- What you are asked to do
Give the count of lines in the records below that contain "every", and say nothing more.

Dataset items

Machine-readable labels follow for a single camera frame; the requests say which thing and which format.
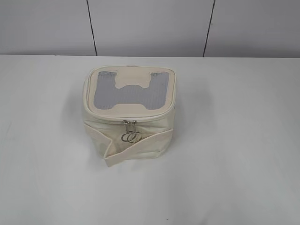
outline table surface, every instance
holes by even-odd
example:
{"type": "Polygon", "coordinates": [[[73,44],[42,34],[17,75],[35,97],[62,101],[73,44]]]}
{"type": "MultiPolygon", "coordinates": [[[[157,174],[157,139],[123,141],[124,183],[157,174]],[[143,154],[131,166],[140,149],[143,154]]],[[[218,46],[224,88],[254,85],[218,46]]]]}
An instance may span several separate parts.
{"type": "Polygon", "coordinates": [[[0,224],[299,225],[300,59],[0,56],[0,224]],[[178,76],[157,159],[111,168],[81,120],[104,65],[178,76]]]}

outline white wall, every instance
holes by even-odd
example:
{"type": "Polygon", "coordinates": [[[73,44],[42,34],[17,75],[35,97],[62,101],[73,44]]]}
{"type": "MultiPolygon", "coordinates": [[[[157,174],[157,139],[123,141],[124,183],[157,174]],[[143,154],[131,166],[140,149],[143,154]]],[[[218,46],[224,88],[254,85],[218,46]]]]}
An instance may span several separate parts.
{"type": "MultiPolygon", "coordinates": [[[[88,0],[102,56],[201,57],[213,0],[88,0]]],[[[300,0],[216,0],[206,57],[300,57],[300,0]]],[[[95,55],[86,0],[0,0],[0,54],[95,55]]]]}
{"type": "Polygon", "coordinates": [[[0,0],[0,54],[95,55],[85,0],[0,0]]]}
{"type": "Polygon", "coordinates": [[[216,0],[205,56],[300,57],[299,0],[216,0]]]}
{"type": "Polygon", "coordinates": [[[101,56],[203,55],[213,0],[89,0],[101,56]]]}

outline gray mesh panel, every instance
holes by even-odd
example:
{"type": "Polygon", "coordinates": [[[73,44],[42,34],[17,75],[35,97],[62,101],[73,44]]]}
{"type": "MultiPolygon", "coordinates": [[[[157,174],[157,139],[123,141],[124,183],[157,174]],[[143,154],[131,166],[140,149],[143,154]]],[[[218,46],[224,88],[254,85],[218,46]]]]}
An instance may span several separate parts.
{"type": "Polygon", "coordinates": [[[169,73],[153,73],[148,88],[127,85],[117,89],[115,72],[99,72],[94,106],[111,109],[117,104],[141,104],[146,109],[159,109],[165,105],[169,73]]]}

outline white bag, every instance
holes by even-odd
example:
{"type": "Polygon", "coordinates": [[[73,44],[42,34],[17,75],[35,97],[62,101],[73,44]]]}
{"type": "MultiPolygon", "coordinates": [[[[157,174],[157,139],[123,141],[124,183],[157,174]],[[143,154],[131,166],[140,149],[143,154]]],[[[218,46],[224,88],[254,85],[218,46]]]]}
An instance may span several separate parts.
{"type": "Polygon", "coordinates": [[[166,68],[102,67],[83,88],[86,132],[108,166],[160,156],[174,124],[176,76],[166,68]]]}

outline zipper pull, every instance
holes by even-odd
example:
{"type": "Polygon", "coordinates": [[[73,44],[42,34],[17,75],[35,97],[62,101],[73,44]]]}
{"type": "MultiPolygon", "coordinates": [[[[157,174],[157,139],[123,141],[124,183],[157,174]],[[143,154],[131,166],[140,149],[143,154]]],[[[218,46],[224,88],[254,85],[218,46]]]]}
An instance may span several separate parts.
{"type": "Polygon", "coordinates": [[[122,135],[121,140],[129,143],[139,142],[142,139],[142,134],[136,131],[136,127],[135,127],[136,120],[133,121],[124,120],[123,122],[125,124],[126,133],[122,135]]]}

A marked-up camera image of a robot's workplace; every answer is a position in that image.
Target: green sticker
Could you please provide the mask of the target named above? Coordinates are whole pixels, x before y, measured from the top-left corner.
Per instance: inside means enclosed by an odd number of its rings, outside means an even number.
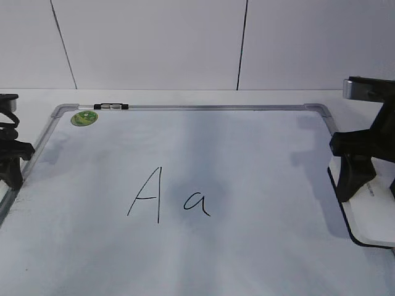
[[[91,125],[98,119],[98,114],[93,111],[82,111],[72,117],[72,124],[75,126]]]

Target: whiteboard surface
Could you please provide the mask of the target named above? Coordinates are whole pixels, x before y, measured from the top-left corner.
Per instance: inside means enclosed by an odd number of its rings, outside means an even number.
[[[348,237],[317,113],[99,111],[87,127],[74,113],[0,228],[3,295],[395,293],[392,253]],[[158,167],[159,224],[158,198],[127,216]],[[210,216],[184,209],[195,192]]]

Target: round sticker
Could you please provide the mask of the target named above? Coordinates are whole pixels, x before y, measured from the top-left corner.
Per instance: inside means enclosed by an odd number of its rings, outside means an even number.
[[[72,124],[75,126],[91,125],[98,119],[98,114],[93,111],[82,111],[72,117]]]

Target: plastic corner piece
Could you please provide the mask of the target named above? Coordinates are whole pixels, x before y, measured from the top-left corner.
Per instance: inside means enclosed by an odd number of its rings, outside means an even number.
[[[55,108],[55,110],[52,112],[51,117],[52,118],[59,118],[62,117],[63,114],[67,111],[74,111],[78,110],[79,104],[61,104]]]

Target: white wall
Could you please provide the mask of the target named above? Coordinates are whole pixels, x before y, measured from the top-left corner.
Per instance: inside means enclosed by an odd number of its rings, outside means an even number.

- Worked solution
6